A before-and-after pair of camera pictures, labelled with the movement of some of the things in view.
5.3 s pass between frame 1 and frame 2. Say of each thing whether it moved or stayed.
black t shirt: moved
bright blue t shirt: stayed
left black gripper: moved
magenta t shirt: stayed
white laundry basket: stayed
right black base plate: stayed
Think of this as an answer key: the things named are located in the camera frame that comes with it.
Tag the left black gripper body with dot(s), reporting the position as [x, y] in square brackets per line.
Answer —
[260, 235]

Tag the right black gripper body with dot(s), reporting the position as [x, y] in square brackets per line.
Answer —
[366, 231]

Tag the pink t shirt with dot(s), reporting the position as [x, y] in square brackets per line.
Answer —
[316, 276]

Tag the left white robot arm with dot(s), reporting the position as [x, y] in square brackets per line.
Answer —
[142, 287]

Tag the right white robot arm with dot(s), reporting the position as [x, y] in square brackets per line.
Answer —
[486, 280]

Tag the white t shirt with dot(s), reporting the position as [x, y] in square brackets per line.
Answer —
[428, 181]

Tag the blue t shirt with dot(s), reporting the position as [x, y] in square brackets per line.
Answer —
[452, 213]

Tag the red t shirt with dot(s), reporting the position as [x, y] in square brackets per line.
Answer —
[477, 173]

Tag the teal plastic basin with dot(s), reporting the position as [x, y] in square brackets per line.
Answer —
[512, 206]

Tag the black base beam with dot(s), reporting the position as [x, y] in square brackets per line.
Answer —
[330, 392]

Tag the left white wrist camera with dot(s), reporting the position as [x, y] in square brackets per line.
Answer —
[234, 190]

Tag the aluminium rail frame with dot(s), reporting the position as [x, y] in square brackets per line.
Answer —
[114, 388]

....

__The problem__:
Give only the count of lines in the data that include the string "left".

__Task response__:
4